Bobby the Barbarian lives again...

Those of a certain age will recall the cartoon series of Dungeons and Dragons that graced our TVs in the late Eighties. I can recall at the time cringing as a hobby with an already ‘weird’ reputation was dragged down a few more notches. It was especially irritating as a Dungeon Master to have kids at school chuckle with the idea I donned red robes and a bald head wig (and shrunk about three feet).
The aspect that really got to me was that I sniffily thought at the time that DnD wasn’t a game for children, at least not of the age that would be impressed by a cartoon. No- our game was far too mature, far too violent and far too intelligent for ‘kids.’ After all, the illustrations in the 1st Edition Monster Manual and Deities and Demigods had bare breasts every other page!!
So twenty five years on and I’m digging the books out of the garage, sitting up until the early hours drawing on graph paper and chuckling at my latest traps without another adult in site. Contrary to popular belief I’m not playing the game with an array of delusional constructs from my fevered cranium.
No, now my kids play it.
Eeek, kids playing it. Am I consigning them to a lifetime of drooling insanity and devil worship? Well, no, that’ll be the Xbox360 ultra-violent games at age twelve that do that. Will my son be stripping to the waist age sixteen, running around with a sword in MacDonalds dodging police snipers and screeching, “Crom!”? Possibly, although that’ll be the product of Heavy Metal records on his i-pod, or at least that’s what I’ll tell his mum.
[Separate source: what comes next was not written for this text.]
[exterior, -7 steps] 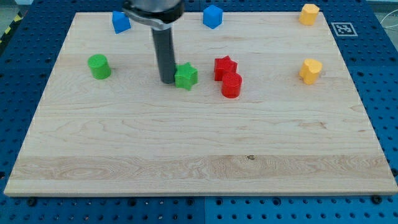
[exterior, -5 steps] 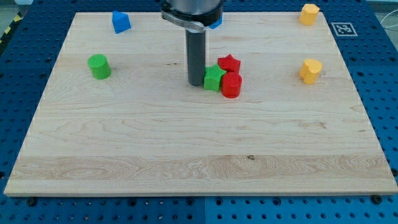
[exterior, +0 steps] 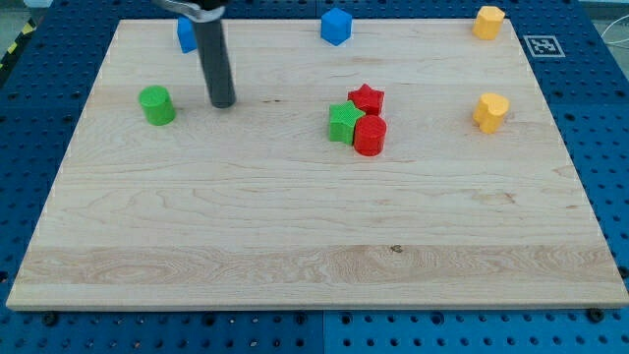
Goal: Push green circle towards red star
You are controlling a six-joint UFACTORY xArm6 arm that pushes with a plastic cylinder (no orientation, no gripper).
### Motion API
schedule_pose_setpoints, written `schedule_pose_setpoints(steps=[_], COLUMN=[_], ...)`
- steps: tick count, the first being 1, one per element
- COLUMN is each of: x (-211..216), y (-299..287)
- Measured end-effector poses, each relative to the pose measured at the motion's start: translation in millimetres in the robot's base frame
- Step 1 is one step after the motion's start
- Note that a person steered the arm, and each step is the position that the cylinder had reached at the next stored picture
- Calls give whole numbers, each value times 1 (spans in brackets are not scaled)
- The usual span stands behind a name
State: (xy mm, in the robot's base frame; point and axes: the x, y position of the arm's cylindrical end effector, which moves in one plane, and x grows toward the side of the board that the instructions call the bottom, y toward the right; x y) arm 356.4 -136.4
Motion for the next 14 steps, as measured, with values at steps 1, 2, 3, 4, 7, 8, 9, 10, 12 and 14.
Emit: schedule_pose_setpoints(steps=[1,2,3,4,7,8,9,10,12,14], x=[-22,-25,0,22,18,20,19,18,18,19], y=[-34,-71,-95,-105,20,60,98,113,118,131])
The kids began pestering me to play DnD about a year ago. A mate at school had been reading the Fighting Fantasy books and from there had got into Labyrinth Lord—a refashioned version of Basic/Expert DnD. Charlie was eight then and Evelyn six and I dodged the issue of playing with them and instead gave Charlie some of my old FF books (which I had stowed in the TARDIS-like garage).
I used to love those books. Warlock of Firetop Mountain was my first movement into fantasy gaming—I bought it when there were only the first three on the market. Over the following years I bought most of them and the off-shoots like Sorcery and Lone Wolf. They got me, along with the ubiquitous mate with older brother, into RPGs which really boomed in the Eighties.
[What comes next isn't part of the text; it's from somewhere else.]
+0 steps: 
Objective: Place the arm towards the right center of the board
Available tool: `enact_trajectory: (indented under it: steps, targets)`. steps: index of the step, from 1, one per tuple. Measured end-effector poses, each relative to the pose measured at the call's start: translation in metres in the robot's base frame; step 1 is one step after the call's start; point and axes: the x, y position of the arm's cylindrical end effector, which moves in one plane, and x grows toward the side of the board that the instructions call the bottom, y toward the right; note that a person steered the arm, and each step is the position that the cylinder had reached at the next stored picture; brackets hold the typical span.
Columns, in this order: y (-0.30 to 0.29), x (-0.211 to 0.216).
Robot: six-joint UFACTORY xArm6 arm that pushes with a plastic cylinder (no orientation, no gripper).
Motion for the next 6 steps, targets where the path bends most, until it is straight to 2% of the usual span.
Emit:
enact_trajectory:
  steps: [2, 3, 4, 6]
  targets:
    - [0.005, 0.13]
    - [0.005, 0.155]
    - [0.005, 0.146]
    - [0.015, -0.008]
But as with me, it wasn’t enough. So we embarked upon B2: Keep on The Borderlands, with six characters and some brand new dice. And they loved it. It took them a week or two to get their heads around role-playing and combat but both of them are full-on into it. Evelyn enjoys the role-playing more—she is constantly creating her own back-stories to her characters and trying to devise romantic story arcs with the NPCs (should I be worried...?). Charlie likes the fighting, the silly bits and most of all the experience points and achieving levels.
Every so often I have to get over myself and remember I’m playing with my kids. They don’t always take it seriously—but then who ever did? They squabble like only siblings can and we avoid playing the day after a late night lest Charlie give Evelyn a +3 thump to her arm. I tread carefully on the violence and random slaughter—we had floods of tears when a trap sliced an insane gnome they had befriended in twain. Yet even when their characters have died (only one so far) they coped with it well. I’ve started putting in logic puzzles into trap rooms for Charlie to solve and role-playing scenarios in for Evelyn and they love those bits.
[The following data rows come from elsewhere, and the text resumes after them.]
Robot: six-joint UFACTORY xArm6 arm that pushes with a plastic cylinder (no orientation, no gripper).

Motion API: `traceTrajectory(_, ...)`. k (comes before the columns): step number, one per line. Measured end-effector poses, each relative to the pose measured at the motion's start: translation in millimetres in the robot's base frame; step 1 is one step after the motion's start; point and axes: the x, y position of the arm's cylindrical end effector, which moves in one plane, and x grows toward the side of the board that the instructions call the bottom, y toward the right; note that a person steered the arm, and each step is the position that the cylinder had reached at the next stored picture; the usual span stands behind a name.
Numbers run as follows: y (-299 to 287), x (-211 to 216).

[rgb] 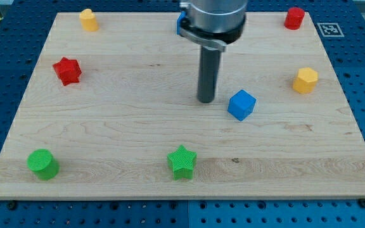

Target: Slide the blue cube closer to the blue triangle

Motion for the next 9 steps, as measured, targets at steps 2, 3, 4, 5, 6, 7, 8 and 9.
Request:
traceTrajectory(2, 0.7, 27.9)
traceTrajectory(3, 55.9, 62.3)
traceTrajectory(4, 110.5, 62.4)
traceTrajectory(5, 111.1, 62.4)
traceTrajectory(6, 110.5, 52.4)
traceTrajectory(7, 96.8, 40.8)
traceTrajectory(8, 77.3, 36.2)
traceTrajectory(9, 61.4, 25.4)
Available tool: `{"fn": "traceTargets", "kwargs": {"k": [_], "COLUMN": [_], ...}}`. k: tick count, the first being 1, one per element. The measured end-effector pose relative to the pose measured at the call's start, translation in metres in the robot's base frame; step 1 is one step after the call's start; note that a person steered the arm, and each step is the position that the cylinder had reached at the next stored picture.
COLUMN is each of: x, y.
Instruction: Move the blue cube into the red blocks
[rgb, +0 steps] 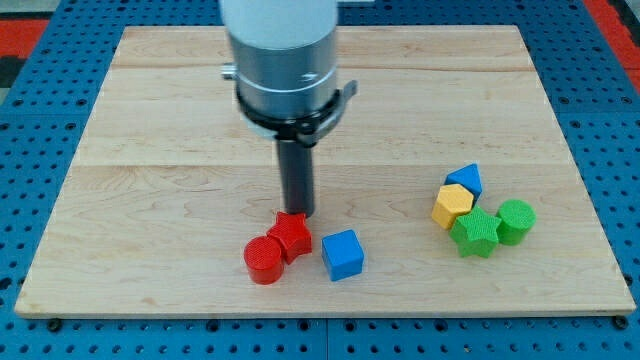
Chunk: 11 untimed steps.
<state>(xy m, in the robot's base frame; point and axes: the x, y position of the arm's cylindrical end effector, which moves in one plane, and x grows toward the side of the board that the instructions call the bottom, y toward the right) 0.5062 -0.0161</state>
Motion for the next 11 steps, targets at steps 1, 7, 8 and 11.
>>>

And most of all it’s a special time that we share where they use imagination and create along with me. It may be a flash in the pan, but I hope not. After all I’ve got White Plume Mountain, Tomb of Horrors, the Giant series and D1-3 tucked away to play.
So with due deference to Bobby the Barbarian, Eric the Cavalier and Uni the Unicorn, you were right. It can be for kids too.


I did not look like this in the Eighties...now, perhaps

3 comments:

  1. This is a great post. DnD....ah the memories!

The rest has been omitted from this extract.